El magnesio es fundamental para el mantenimiento de los niveles óptimos de energía y para la salud general del organismo (Imagen ilustrativa Infobae)

Cuadro sintomático por deficiencias

Las señales de alerta varían según el nutriente que escasea en el cuerpo. Ante la falta de magnesio, es común sentir debilidad muscular, calambres o alteraciones en el patrón del sueño. Por otro lado, la deficiencia de hierro se manifiesta mediante mareos, falta de aire y un cansancio extremo.

En cuanto a la vitamina B12, los signos incluyen confusión mental, irritabilidad, adormecimiento de extremidades y fatiga. La carencia de vitamina D suele presentarse como un ánimo decaído e infecciones recurrentes. Finalmente, un déficit de vitamina C se asocia directamente con una baja resistencia física y decaimiento general.

Guía de alimentos recomendados

Para suplir estas necesidades, se recomienda integrar los siguientes alimentos en la dieta diaria:

  • Magnesio: Frutos secos, legumbres de hoja verde, chocolate negro y granos integrales.
  • Hierro: Carnes rojas, espinacas, pescado, pollo y vísceras.
  • Vitamina B12: Huevos, lácteos, carnes blancas y pescado.
  • Vitamina D: Yemas de huevo, pescados azules y alimentos fortificados.
  • Vitamina C: Cítricos, brócoli, pimientos, fresas y tomates.

Las carnes rojas, las vísceras y las legumbres figuran entre los alimentos clave para obtener hierro y prevenir la anemia (Imagen Ilustrativa Infobae)

Hábitos para mantener el vigor físico

No solo importa qué se come, sino cómo se hace. La Harvard Medical School recomienda realizar ingestas pequeñas y frecuentes a lo largo de la jornada para mantener un suministro constante de glucosa al cerebro. Evitar almuerzos demasiado pesados previene el típico bajón de energía vespertino vinculado a los cambios bruscos de azúcar en la sangre.

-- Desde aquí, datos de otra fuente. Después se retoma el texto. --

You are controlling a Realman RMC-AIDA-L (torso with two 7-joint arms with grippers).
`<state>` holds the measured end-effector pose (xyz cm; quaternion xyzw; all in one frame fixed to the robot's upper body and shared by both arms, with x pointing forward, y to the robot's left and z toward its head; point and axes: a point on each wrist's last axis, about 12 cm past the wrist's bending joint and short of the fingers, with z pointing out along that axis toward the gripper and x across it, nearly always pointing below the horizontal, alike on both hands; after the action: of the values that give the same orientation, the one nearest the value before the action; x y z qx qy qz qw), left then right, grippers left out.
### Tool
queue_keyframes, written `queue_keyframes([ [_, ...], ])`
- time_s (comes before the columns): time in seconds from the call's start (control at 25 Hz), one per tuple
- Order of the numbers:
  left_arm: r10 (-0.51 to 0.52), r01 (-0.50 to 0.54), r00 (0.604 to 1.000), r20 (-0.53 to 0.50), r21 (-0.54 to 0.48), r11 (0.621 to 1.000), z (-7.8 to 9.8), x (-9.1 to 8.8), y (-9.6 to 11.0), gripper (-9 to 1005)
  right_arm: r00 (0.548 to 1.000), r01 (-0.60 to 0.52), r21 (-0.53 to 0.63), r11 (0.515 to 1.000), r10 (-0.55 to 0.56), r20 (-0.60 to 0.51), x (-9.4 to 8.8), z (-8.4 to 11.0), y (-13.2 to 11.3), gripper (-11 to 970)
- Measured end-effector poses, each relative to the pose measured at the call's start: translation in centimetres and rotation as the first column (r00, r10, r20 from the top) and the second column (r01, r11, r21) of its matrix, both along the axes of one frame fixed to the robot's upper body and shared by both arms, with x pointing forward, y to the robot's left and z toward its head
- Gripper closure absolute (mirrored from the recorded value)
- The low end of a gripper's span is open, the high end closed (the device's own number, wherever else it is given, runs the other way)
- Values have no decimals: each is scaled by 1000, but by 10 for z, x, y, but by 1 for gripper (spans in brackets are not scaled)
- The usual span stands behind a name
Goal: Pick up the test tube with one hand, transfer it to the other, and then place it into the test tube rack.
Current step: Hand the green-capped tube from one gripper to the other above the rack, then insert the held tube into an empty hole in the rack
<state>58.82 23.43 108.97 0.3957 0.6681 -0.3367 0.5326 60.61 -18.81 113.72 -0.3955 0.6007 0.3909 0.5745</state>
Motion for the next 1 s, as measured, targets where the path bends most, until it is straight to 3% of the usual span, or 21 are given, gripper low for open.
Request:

La hidratación es clave para evitar la fatiga, ya que el agua permite transportar nutrientes y eliminar desechos en el organismo (Imagen Ilustrativa Infobae)

La hidratación juega un rol protagónico en este proceso. Según cita la Harvard Medical School:

“El agua es el principal componente de la sangre y es esencial para transportar nutrientes a las células y eliminar residuos. Si tu cuerpo tiene poca agua, una de las primeras señales es la fatiga”

. Mantenerse hidratado es imperativo, especialmente antes y después de la actividad física.

Sobre el uso de la cafeína, se sugiere moderación; un café puede mejorar el enfoque mental, pero su consumo excesivo o tardío arruina la calidad del sueño. Igualmente, se aconseja limitar el alcohol a momentos de ocio donde no se requiera estar alerta, evitando su ingesta durante las comidas de trabajo.

Advertencias sobre dietas restrictivas y suplementación

La vitamina D, fundamental para la salud ósea, también ayuda al sistema inmunológico y al equilibrio del estado de ánimo (Imagen Ilustrativa Infobae)

Es fundamental evitar las dietas extremadamente restrictivas, ya que la falta de calorías puede derivar en un agotamiento severo. Asimismo, se aclara que las barras de energía comerciales no suelen ser más efectivas que cualquier dulce convencional para proporcionar energía a largo plazo.

Finalmente, los suplementos alimenticios deben ser vistos como un apoyo y no como un sustituto de la comida real. Ante un estado de cansancio persistente, lo ideal es realizarse un chequeo médico y análisis de sangre para determinar el tratamiento adecuado bajo supervisión profesional.